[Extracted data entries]
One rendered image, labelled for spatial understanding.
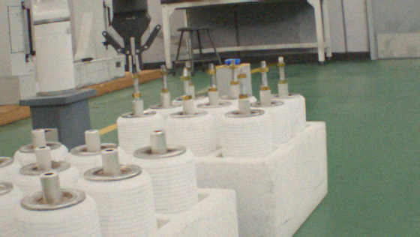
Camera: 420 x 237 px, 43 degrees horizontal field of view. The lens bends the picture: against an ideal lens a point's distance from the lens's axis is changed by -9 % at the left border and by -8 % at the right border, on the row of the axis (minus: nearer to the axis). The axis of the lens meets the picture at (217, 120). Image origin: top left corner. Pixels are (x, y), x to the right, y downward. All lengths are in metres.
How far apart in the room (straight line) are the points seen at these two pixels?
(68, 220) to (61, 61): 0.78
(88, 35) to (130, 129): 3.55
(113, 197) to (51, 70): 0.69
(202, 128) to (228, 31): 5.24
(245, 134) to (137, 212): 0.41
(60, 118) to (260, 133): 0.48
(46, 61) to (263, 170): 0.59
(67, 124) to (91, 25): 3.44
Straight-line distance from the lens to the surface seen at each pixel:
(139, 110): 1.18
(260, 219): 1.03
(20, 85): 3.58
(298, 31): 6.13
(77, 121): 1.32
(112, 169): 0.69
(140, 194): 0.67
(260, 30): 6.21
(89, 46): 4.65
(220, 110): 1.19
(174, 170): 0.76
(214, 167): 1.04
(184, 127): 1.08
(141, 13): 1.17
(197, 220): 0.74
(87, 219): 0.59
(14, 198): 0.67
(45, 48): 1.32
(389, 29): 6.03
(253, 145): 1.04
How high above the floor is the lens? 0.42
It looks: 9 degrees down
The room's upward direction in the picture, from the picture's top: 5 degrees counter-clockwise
==
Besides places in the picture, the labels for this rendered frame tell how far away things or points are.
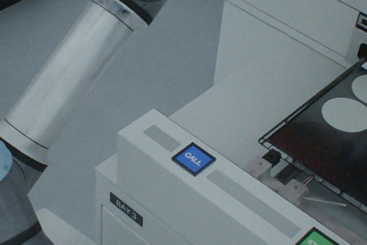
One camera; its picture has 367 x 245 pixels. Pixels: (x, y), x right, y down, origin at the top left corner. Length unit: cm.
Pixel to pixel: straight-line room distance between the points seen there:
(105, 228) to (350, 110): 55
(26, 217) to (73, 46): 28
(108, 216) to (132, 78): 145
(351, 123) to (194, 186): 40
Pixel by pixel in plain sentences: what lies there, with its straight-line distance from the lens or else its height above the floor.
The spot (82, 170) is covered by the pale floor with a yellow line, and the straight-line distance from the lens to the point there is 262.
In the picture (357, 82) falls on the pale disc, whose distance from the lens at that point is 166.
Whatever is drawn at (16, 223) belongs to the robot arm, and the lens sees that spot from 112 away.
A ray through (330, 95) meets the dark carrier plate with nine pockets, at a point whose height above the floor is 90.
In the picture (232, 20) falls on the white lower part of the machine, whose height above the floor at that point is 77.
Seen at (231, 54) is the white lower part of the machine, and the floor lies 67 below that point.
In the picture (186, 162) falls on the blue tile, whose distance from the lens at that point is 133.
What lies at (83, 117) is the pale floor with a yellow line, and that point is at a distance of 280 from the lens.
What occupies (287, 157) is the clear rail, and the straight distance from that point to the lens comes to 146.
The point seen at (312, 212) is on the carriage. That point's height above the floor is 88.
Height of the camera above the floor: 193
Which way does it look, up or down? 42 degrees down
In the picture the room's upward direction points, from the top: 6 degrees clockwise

● What to do
Of all the entries above, retype exactly the lines from the line with "(351, 123) to (194, 186): 40" to the line with "The spot (82, 170)", both included, and no others.

● Solution to this task
(351, 123) to (194, 186): 40
Pixel by pixel in plain sentences: what lies there, with its straight-line distance from the lens or else its height above the floor.
The spot (82, 170) is covered by the pale floor with a yellow line, and the straight-line distance from the lens to the point there is 262.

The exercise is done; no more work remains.